Exercise details | Within the records, how many lines hold the word "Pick"? State that number alone.

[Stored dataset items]
....
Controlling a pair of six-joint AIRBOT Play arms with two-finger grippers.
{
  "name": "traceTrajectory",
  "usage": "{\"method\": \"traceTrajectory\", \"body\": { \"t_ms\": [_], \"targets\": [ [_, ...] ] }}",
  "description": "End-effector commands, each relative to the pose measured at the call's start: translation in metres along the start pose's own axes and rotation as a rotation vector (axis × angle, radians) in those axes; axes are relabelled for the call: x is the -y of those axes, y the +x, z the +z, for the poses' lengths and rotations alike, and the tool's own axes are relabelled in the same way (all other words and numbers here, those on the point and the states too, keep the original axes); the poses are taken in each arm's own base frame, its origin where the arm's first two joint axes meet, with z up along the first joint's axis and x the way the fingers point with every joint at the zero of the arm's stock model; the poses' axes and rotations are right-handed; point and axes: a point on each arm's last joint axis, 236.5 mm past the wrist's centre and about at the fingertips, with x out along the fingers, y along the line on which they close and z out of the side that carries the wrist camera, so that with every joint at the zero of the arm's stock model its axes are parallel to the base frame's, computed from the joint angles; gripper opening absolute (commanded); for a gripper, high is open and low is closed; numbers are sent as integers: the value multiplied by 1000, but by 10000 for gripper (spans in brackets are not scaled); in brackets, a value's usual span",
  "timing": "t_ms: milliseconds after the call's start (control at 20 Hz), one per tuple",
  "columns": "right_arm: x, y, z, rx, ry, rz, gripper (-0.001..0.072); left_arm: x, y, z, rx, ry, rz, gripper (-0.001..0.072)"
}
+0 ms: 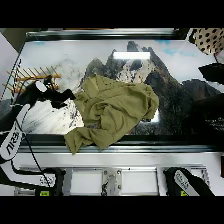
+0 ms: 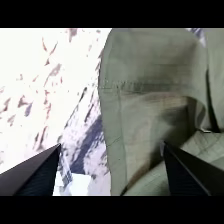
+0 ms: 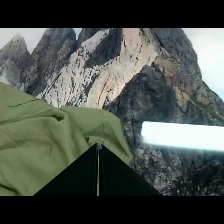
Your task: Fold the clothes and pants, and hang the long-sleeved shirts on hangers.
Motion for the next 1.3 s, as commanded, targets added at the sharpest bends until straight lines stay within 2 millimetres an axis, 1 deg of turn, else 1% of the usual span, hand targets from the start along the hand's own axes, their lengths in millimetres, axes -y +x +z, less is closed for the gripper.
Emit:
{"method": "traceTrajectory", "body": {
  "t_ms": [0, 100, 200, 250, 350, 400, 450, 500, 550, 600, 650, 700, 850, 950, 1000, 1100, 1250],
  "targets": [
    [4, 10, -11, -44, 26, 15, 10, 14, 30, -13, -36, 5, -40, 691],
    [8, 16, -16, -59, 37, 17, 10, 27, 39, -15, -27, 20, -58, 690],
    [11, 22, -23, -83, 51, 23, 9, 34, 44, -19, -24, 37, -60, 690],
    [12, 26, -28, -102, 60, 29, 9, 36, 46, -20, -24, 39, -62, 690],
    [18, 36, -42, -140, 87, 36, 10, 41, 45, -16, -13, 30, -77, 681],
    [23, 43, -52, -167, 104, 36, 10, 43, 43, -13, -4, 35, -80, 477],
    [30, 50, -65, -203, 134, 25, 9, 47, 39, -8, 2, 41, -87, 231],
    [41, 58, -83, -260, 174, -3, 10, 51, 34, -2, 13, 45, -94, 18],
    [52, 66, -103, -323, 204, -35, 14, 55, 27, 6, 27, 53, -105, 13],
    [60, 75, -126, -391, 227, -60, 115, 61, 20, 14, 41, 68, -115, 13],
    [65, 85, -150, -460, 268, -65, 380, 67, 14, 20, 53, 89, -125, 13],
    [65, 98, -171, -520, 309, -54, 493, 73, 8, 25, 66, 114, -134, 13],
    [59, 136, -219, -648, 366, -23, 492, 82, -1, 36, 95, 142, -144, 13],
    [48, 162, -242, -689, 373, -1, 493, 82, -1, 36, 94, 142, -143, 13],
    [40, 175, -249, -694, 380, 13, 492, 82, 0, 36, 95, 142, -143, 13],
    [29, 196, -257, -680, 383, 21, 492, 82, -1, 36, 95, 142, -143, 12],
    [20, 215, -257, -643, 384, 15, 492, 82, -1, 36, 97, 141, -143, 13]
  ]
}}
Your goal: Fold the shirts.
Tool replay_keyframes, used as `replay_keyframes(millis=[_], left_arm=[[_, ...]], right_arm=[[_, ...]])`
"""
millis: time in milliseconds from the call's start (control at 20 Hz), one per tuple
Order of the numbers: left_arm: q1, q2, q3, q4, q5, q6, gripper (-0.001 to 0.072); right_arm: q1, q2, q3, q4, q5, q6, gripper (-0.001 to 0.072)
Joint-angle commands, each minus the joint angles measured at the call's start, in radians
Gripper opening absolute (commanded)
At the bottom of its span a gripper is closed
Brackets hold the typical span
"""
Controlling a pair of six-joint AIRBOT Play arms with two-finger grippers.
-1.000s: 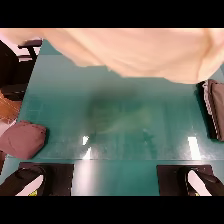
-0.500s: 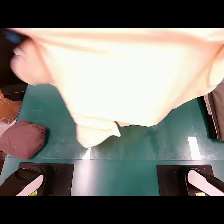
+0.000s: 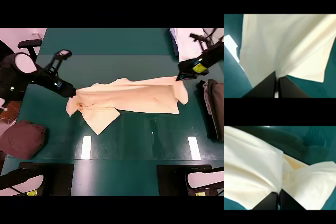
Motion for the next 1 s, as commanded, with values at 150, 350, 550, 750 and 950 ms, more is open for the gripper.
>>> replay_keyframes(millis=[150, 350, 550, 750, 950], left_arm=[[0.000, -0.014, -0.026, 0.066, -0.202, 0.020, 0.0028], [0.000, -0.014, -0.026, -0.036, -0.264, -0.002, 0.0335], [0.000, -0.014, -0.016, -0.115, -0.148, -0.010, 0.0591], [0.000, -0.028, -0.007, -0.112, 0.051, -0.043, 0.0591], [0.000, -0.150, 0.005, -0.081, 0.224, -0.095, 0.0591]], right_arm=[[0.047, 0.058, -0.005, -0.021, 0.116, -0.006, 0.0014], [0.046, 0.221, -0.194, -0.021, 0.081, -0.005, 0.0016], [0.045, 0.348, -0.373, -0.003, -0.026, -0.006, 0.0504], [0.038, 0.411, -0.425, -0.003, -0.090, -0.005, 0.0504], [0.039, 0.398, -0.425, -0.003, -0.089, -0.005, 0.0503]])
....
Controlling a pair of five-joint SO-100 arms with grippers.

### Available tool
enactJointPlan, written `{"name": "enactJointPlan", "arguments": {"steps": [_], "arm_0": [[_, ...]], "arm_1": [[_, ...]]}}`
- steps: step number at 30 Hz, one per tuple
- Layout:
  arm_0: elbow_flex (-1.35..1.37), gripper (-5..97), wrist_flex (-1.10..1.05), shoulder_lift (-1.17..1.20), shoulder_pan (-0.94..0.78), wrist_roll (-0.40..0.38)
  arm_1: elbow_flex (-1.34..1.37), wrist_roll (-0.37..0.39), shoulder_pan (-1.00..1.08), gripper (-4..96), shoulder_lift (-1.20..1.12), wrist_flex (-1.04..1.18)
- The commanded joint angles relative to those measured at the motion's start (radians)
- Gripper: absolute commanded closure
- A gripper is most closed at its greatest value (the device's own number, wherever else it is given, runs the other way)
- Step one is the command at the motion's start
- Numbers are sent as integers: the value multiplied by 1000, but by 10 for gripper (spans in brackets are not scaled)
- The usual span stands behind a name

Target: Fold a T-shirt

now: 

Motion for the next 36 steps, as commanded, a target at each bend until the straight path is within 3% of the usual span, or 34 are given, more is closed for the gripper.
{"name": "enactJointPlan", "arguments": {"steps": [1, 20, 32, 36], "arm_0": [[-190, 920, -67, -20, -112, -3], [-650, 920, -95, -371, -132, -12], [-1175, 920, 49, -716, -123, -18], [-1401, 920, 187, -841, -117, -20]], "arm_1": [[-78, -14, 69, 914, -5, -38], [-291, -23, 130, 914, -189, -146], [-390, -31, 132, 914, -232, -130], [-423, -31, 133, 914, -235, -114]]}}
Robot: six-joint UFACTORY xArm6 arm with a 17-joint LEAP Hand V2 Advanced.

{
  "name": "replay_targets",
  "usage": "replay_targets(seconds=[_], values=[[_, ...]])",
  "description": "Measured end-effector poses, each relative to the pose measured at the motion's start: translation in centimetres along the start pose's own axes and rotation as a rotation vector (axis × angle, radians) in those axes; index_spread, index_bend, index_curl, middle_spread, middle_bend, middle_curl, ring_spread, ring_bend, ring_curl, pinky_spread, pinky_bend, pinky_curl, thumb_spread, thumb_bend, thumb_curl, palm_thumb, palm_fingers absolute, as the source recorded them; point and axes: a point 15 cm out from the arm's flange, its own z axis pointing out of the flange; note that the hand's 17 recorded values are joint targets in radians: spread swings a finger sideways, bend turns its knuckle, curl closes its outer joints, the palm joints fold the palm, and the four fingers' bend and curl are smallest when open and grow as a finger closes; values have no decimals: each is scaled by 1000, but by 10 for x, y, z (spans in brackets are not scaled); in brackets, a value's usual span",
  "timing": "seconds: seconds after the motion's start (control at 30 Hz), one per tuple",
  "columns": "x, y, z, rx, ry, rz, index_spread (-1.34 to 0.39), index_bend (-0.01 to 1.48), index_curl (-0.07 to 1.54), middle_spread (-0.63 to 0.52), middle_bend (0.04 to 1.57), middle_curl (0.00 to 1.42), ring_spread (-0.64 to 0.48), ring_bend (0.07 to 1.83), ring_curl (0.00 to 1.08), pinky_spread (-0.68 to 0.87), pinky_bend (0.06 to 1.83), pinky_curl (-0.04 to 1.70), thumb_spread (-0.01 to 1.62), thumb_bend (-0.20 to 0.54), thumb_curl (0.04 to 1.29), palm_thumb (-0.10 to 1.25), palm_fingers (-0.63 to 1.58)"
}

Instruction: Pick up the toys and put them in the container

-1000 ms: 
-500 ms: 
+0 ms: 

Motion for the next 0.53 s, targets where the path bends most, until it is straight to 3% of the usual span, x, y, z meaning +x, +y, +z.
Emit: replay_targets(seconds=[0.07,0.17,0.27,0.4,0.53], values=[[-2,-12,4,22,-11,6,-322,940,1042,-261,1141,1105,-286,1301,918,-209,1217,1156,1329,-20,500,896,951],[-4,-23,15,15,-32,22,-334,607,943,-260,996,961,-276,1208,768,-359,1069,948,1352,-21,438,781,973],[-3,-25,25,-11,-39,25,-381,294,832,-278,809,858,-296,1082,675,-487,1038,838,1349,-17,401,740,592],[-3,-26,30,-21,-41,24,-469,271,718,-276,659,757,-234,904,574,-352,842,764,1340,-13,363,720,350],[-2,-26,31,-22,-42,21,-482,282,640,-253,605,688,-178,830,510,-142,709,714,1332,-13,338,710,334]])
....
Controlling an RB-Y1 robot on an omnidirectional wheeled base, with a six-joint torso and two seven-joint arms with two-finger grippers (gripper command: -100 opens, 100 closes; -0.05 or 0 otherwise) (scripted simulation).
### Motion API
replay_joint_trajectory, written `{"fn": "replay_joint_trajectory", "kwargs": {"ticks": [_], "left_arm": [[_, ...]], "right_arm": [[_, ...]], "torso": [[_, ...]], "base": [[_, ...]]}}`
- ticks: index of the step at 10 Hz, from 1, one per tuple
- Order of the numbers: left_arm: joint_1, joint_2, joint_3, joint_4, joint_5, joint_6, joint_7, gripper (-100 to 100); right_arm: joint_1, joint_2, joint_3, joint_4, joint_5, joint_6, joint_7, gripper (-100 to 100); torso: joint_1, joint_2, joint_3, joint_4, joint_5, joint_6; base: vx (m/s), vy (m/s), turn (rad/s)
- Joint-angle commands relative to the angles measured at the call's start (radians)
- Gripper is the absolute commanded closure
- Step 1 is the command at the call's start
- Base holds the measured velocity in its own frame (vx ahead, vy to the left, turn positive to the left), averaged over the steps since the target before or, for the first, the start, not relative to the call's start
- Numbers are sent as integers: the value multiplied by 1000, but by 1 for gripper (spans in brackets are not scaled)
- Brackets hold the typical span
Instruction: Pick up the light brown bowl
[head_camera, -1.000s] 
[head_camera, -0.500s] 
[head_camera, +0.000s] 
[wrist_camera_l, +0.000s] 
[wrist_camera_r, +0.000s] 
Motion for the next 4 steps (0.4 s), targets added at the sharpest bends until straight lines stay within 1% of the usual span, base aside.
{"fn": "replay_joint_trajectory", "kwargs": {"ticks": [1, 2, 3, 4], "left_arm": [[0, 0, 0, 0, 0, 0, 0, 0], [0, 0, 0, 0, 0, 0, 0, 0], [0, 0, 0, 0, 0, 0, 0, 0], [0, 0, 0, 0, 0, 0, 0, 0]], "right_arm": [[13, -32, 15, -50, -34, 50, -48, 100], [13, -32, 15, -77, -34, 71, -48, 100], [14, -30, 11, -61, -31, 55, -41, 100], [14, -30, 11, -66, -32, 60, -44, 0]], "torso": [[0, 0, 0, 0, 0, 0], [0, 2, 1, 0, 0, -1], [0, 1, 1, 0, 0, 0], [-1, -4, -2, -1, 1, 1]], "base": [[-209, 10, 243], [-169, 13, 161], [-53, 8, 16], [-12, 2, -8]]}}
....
Completed task | 2